# Cam lean - how much is too much



## Tallybowman (Dec 2, 2008)

I have a hoyt hyperedge and have the usual left tear. I was able to get it to shoot bullet holes but only after shimming both cams and putting what i think is excessive cam lean in the top cam.

Is there any rule on how much cam lean is too much?

thanks


----------



## ar1220 (May 18, 2014)

Whats the cam lean like at full draw??


----------



## Tallybowman (Dec 2, 2008)

I am not sure don't have a draw board. 

I have it at the local shop now for him to check out.


----------



## edthearcher (Nov 2, 2002)

i doubt that you should have shimed the top cam just twist up the yoke.


----------



## shoulderoast (Jul 9, 2016)

If your cam lean is excessive then the cable will miss the cable stop. Otherwise, leave it alone and it isn't a problem on a Hoyt. How far are you shooting? If 20 yards then paper tune and you're good.

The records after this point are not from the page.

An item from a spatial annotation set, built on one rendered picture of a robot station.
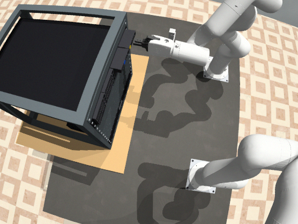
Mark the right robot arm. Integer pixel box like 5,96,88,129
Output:
171,0,282,79

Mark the tan flat board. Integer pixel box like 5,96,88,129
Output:
16,54,149,174

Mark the black metal rack frame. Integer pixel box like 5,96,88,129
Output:
0,4,133,149

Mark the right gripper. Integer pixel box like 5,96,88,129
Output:
133,35,174,57

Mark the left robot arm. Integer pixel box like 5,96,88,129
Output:
189,134,298,224

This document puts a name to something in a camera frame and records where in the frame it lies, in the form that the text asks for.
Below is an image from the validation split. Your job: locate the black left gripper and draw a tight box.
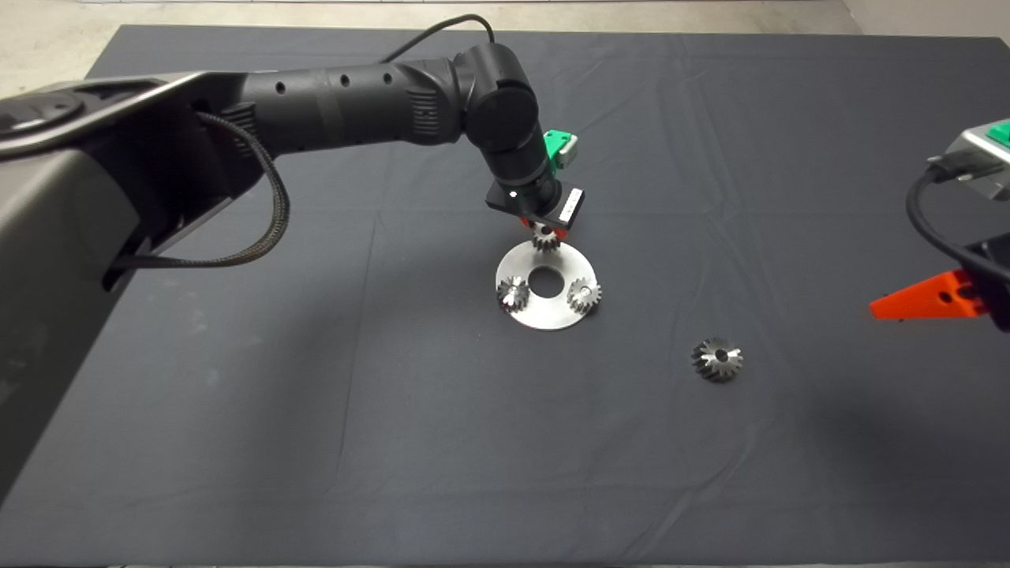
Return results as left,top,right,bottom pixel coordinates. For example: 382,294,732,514
484,180,587,241

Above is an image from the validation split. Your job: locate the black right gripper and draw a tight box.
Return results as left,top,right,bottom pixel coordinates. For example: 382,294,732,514
870,234,1010,334

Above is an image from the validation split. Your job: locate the larger steel gear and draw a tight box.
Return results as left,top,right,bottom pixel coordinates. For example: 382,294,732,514
692,337,744,384

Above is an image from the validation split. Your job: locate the round metal plate with hole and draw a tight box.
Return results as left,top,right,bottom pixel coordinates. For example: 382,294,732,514
496,241,602,332

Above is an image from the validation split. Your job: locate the dark grey table cloth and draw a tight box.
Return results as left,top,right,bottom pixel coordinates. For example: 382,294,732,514
0,24,1010,567

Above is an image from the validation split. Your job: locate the black braided left arm sleeve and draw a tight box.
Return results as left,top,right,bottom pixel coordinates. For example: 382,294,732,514
110,110,291,271

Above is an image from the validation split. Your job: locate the green left camera mount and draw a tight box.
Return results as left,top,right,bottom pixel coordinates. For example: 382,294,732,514
543,129,573,168

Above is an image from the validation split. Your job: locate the black right camera cable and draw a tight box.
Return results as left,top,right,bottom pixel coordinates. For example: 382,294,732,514
906,150,1010,283

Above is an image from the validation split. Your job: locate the black camera cable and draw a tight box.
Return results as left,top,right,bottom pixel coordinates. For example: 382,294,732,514
379,13,496,65
906,150,1010,283

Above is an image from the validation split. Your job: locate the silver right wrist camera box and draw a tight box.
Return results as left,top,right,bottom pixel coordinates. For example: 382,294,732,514
927,126,1010,202

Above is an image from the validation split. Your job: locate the black left camera cable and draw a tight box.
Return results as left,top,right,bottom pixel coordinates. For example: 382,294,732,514
379,13,496,65

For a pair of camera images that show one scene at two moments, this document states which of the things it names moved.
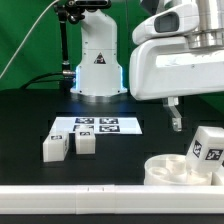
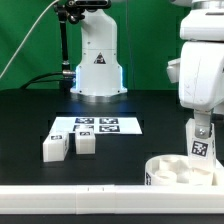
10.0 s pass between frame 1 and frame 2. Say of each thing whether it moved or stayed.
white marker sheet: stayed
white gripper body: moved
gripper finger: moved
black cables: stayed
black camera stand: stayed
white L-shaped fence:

If greater than 40 then proceed as follows.
shoot a hanging string at 5-9 feet. Adjust sight until you split the string.
shoot a hanging string at 20 yards. Adjust rest until you split the string.
repeat these 2 steps until there are no adjustments remaining to make.
Shoot bare shaft and fletched at 20 yards. Adjust yoke cables until bare shaft is in alignment with the fletched arrows. Adjust rest until they group together. Verify cam timing using a drawboard after every yoke adjustment. Bottom should be dead on with top or up to 1/8" first. Keep in mind that if rest is grossly off, yoke adjustments will accomplish nothing. If it isn't one, it's the other.
Shoot fletched at 40 yards. If arrows tend left then adjust rest right. If arrows tend right then adjust rest left.
Go back to step 1 and repeat the whole process.


----------



## T2crew (Aug 19, 2014)

That's great help for me too! THANKS


----------



## Tallybowman (Dec 2, 2008)

I ended up swapping top and bottom limbs and put spacer/washers back to original positions. This reduced the cam lean significantly and I was able to get left/right tuned. 
However, the only way I can get a clean bullet hole vertically is to put nocking point about 1/8" below 90 degrees. 

If I use the buss cable I can get nocking point back to 90 but timing is way off with the top cam hitting way before the bottom cam. Anyone have any suggestions?


----------



## TheSpecialist (Sep 25, 2006)

Good info


----------